US-Wahlkampf bleibt Kopf-an-Kopf-Rennen

Beim dritten und letzten Fernsehduell im US-Wahlkampf in der Nacht zum Dienstag hat der amtierende Präsident Barack Obama gegen seinen Kontrahenten Mitt Romney gepunktet: Laut den ersten Blitzumfragen wurde Obama von deutlich mehr Zuschauern als Gewinner gesehen.

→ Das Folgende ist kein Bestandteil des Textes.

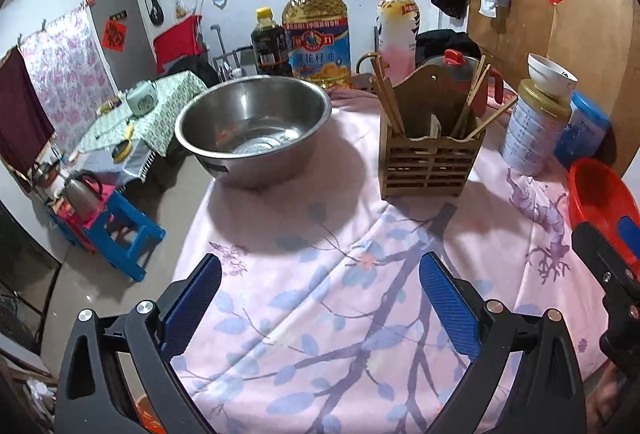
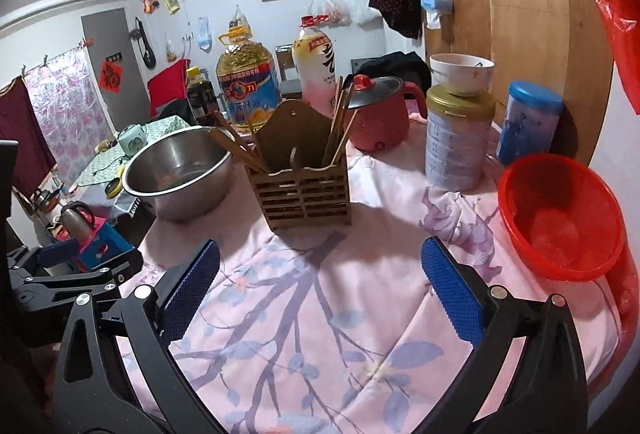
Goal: Organize utensils
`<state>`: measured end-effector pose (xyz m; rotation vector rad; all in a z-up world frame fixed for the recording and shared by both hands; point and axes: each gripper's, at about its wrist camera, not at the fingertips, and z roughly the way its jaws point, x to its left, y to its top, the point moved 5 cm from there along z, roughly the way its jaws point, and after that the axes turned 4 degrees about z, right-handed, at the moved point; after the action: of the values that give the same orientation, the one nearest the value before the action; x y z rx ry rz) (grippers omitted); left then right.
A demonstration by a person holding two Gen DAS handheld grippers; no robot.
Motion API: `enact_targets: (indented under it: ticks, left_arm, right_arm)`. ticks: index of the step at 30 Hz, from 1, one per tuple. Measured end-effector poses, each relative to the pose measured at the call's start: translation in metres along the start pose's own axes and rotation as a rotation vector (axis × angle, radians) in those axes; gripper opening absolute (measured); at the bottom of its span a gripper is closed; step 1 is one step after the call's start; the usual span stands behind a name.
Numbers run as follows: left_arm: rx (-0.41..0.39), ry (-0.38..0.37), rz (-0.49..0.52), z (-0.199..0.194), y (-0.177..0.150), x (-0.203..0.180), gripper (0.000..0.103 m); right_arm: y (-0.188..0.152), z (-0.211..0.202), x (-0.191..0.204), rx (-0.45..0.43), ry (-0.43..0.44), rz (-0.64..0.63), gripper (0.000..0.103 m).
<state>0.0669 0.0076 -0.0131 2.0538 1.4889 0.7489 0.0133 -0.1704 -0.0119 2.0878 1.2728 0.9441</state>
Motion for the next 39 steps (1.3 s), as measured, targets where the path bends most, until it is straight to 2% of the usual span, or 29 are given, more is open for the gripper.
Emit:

Doch das macht seine Schwäche aus dem ersten TV-Auftritt nicht wett, urteilt die liberale Tageszeitung Kurier: "Als 'Commander in Chief' hatte Barack Obama Montagnacht beim dritten und letzten Rededuell leichteres Spiel als bisher. Staatsmännisch und souverän verwies er auf seine Erfolge, von der Tötung Osama bin Ladens, dem Rückzug aus dem Irak, bis zur Tatsache, 'dass ich dieses Land in den vergangenen vier Jahren sicher gehalten habe'. Punkto Stil und Botschaft dürfte der US-Präsident nach der zweiten nun auch die dritte TV-Debatte gewonnen haben. Doch die Frage ist: Was ändert das? An einem, nach einer völlig missglückten ersten Fernsehdebatte verspielten Vorsprung, den Obama seither nicht wieder aufholen konnte. Kopf-an-Kopf gehen die beiden Kontrahenten nun ins Wahlkampffinale."